A Associação dos Pequenos Produtores e Moradores da comunidade Bom Progresso, em Casa Nova, reúne 7 comunidades, das quais 5 ainda vivem sem energia, totalizando uma média de 60 famílias. O agricultor Gilberto da Silva, 50 anos, que preside a entidade, afirma que já solicitaram a ligação da rede elétrica para as residências várias vezes, “alguns projetos foram feitos, mas até hoje não contemplaram todas as comunidades”.

Inclusive, o presidente da Associação enfatiza a transformação que esse direito básico proporciona. Gilberto mora com a esposa Rosineide da Silva, 49 anos, e o filho David da Silva, 21 anos. Há 2 anos, a vida da família mudou significativamente, pois chegou energia elétrica na propriedade. “Melhorou a produção animal, a fabricação de farinha e aumentou o nosso mercadinho que atende várias famílias da localidade, se tornando a principal fonte de renda da nossa família”, relembra..

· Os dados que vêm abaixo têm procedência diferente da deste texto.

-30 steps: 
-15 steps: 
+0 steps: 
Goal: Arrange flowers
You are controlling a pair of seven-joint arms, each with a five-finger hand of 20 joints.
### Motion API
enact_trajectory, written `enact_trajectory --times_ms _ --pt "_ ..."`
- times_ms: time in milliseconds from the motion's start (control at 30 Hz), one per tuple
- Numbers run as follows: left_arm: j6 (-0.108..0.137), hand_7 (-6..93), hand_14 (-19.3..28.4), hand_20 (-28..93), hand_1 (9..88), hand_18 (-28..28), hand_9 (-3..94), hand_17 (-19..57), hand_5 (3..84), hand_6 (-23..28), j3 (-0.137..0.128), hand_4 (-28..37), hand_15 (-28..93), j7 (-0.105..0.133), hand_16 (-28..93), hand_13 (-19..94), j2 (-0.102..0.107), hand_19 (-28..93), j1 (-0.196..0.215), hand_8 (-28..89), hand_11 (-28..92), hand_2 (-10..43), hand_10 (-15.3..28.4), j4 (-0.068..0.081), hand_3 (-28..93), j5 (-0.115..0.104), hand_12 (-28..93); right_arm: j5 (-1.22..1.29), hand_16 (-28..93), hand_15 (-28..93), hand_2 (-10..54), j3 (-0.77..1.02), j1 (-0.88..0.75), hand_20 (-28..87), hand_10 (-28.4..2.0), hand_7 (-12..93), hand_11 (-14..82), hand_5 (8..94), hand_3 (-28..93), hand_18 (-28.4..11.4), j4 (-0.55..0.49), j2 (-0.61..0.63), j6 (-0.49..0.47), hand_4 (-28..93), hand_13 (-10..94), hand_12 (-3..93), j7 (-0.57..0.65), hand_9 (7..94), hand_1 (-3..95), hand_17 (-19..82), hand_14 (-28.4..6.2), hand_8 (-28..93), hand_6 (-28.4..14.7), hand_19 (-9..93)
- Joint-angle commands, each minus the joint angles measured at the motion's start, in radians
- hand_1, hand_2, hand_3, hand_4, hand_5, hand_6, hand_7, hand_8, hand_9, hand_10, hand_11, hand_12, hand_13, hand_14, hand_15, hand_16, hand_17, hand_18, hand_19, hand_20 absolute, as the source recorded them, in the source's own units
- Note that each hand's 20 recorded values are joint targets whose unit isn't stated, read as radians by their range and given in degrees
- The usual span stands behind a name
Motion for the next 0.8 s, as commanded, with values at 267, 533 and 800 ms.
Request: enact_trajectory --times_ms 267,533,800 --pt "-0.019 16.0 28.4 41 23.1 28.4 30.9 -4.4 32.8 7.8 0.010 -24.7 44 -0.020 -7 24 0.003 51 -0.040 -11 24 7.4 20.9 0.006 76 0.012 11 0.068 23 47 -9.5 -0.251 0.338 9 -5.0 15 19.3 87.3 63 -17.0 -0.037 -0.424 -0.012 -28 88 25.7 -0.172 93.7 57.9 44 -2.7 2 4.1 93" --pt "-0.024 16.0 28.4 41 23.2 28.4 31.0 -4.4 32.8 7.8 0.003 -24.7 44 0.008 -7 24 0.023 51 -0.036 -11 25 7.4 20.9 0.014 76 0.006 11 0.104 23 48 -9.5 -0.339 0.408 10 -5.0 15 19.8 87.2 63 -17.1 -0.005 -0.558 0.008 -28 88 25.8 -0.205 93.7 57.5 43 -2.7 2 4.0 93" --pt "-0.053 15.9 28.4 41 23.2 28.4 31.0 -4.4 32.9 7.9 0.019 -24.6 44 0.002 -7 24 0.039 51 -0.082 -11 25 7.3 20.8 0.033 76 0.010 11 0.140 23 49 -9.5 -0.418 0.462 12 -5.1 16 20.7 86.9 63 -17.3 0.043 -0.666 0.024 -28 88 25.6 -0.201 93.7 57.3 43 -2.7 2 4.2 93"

Ter direitos básicos respeitados e garantidos. É disso que as famílias de comunidades rurais de Casa Nova e de outros municípios baianos precisam para ter melhor qualidade de vida; fortalecer a geração de renda através da produção e comercialização de alimentos beneficiados, por exemplo; além do acesso à comunicação, que também é um direito fundamental. Para isso, é preciso que o poder público faça valer a lei e a sociedade civil organizada cumpra o importante papel de dar visibilidade a essas realidades e pressionar os órgãos públicos, principalmente para garantir que as empresas concessionárias prestem um bom serviço à população.